Referentenentwurf: Digitales Zugangsrecht zum Betrieb

von Prof. Dr. Markus Stoffels, veröffentlicht am 13.09.2024
Rechtsgebiete: Bürgerliches RechtArbeitsrecht|669 Aufrufe

Seit kurzem liegt ein neuer „Referentenentwurf des Bundesministeriums für Arbeit und Soziales und des Bundesministeriums für Wirtschaft und Klimaschutz Entwurf eines Gesetzes zur Stärkung der Tarifautonomie durch die Sicherung von Tariftreue bei der Vergabe öffentlicher Aufträge des Bundes und weitere Maßnahmen (Tariftreuegesetz)“ vor. Die Diskussion wird sich sicherlich vor allem um die Sicherung der Tariftreue drehen. Doch was sind die „weiteren Maßnahmen“, die der Titel erwähnt? Das sind verschiedene Gesetzesänderung, die mit der Sicherung der Tariftreue wenig zu tun haben. Bemerkenswert ist, dass die Regierung – in Umsetzung des Koalitionsvertrags – jetzt ein digitales Zugangsrecht zum Betrieb plant. Dafür soll es Änderungen im Betriebsverfassungsgesetz und im Tarifvertragsgesetz geben. Die Änderungen im Wortlaut:

 

Ergänzung des § 2 BetrVG

„1. Absatz 2 wird wie folgt geändert:

a) Nach den Wörtern „Zugang zum Betrieb“ werden die Wörter „einschließlich der im Betrieb zur Kommunikation verwendeten Informations- und Telekommunikationstechnologien“ eingefügt.

b) Folgender Satz wird angefügt:

„Auf rechtzeitiges Verlangen hat der Arbeitgeber die erforderlichen und zumutbaren Mitwirkungshandlungen vorzunehmen, insbesondere die betrieblichen E-MailAdressen der im Betrieb beschäftigten Arbeitnehmer herauszugeben.“

2. Nach Absatz 2 wird folgender Absatz 2a eingefügt:

„(2a) Ist ein Recht auf Zugang zum Betrieb oder zu den im Betrieb zur Kommunikation verwendeten Informations- und Telekommunikationstechnologien verbindlich zwischen einem Arbeitgeber und einer im Betrieb vertretenen Gewerkschaft geregelt, geht diese Regelung dem Absatz 2 vor, soweit dies der Wahrnehmung der in diesem Gesetz genannten Aufgaben und Befugnisse der im Betrieb vertretenen Gewerkschaften nicht entgegensteht.“

 

Neuer § 8a BetrVG

㤠8a

Zugangsrecht von Arbeitnehmervereinigungen zum Betrieb

(1) Zur Mitgliederwerbung und Information von Arbeitnehmern ist den Beauftragten einer nach ihrer Satzung für den Betrieb zuständigen Vereinigung von Arbeitnehmern in angemessenem Umfang Zugang zum Betrieb einschließlich der im Betrieb zur Kommunikation verwendeten Informations- und Telekommunikationstechnologien zu gewähren. Dies gilt nicht, soweit unumgängliche Notwendigkeiten des Betriebsablaufs, zwingende Sicherheitsvorschriften oder der Schutz von Betriebsgeheimnissen entgegenstehen. Auf rechtzeitiges Verlangen hat der Arbeitgeber die erforderlichen und zumutbaren Mitwirkungshandlungen vorzunehmen, insbesondere die betrieblichen EMail-Adressen der im Betrieb beschäftigten Arbeitnehmer herauszugeben.

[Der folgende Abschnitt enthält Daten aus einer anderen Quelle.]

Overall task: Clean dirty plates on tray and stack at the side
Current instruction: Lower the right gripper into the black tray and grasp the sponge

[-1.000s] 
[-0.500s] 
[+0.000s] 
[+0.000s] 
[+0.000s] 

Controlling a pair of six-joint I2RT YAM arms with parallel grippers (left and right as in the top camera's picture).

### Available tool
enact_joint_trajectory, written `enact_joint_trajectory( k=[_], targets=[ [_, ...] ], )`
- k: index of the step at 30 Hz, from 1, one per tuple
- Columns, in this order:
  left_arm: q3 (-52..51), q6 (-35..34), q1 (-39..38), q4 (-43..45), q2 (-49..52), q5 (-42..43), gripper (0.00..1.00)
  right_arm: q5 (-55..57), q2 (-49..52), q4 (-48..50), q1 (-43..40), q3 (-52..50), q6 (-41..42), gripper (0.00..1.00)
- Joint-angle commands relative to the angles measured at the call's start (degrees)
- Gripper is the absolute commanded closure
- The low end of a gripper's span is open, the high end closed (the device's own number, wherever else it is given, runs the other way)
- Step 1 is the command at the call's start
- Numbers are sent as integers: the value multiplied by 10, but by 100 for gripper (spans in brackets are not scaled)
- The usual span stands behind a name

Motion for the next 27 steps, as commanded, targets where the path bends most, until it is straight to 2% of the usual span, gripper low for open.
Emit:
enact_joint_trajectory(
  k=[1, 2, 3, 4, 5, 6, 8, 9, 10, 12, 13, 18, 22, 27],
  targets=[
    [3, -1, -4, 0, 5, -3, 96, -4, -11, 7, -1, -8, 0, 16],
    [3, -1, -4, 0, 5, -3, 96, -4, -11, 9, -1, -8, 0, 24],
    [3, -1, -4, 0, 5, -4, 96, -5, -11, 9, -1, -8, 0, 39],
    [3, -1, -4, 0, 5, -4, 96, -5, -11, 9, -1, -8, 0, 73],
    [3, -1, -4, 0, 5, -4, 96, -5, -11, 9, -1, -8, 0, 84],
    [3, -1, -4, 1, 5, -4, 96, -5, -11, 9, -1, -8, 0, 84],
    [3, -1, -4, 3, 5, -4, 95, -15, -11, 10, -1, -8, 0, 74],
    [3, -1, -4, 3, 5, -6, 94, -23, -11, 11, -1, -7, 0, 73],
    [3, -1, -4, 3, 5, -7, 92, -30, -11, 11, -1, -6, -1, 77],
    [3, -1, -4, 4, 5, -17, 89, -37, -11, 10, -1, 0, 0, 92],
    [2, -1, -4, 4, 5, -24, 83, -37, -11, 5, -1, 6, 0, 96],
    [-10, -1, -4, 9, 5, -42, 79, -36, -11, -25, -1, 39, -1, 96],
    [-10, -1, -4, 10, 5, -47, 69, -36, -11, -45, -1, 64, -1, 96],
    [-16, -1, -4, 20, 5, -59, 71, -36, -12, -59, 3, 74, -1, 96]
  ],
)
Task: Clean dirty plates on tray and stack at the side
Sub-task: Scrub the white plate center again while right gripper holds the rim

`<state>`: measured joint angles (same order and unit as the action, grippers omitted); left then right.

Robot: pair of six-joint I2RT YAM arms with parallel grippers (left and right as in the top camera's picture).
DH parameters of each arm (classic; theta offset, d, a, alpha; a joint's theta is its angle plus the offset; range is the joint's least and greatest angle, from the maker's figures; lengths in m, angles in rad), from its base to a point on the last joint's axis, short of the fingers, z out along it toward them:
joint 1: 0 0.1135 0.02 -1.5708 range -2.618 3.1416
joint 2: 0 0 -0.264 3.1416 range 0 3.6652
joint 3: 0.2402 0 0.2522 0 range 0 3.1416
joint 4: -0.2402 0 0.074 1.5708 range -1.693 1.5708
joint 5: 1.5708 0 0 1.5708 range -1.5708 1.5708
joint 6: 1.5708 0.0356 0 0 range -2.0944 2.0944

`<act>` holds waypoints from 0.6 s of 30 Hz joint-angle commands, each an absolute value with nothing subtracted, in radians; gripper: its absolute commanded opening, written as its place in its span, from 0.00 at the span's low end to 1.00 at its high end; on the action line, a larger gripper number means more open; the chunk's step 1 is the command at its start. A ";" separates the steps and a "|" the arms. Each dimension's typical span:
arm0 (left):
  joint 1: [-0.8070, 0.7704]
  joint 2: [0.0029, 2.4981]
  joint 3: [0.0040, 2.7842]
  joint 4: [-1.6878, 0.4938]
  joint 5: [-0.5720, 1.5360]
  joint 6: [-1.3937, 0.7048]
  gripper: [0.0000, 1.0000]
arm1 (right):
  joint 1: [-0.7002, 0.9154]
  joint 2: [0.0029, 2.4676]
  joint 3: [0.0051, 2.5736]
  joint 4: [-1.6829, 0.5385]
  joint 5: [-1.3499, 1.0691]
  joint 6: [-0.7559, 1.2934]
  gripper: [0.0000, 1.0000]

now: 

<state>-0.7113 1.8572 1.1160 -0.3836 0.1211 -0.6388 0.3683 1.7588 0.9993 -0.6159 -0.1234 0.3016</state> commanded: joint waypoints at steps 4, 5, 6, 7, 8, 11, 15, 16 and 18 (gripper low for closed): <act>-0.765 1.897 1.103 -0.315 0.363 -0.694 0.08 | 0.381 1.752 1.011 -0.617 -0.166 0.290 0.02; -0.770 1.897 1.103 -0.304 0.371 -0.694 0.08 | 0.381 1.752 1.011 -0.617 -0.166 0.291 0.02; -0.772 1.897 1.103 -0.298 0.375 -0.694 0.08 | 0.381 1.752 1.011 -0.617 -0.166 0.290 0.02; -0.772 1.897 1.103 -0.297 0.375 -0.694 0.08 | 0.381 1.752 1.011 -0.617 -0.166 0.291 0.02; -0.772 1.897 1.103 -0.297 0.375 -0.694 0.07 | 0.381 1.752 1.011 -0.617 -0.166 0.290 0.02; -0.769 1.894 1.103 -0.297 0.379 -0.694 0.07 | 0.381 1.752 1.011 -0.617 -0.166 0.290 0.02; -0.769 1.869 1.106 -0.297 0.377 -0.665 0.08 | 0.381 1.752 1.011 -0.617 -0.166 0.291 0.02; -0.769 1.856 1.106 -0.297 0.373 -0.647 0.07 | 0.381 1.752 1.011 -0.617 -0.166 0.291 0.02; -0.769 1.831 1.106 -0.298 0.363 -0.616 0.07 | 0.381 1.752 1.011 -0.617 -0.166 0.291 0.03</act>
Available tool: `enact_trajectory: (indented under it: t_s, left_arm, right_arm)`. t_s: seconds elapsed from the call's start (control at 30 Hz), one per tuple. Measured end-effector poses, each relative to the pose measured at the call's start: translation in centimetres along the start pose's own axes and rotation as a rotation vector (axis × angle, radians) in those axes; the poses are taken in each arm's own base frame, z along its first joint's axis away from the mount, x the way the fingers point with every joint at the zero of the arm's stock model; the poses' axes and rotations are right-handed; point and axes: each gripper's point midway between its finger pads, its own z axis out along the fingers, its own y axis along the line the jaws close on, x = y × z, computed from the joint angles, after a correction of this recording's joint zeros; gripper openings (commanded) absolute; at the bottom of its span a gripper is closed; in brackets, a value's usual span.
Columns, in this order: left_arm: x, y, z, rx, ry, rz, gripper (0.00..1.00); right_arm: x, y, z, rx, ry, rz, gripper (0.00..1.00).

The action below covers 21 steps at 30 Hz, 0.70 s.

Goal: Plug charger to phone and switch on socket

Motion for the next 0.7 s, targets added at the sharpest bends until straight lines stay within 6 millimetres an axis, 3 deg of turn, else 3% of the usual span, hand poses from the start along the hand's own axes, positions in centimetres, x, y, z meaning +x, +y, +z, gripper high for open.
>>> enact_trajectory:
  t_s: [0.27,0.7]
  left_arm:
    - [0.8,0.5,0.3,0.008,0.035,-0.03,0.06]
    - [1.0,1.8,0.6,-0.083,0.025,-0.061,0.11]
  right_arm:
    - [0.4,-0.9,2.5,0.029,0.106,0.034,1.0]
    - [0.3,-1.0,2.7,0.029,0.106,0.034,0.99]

(2) Ist ein Recht auf Zugang zum Betrieb oder zu den im Betrieb zur Kommunikation verwendeten Informations- und Telekommunikationstechnologien verbindlich zwischen einem Arbeitgeber und einer Vereinigung von Arbeitnehmern geregelt, geht diese Regelung insoweit dem Absatz 1 vor.“

Hier besteht noch erheblicher Diskussionsbedarf (vgl. hierzu Stoffels, Digitale Zugangsrechte für Betriebsräte und Gewerkschaften zum Betrieb, in: ZfA 2023, 561). Man kann nur hoffen, dass die geplanten Gesetzesänderungen die gebührende Aufmerksamkeit erfahren und nicht im Streit um die Tariftreue untergehen.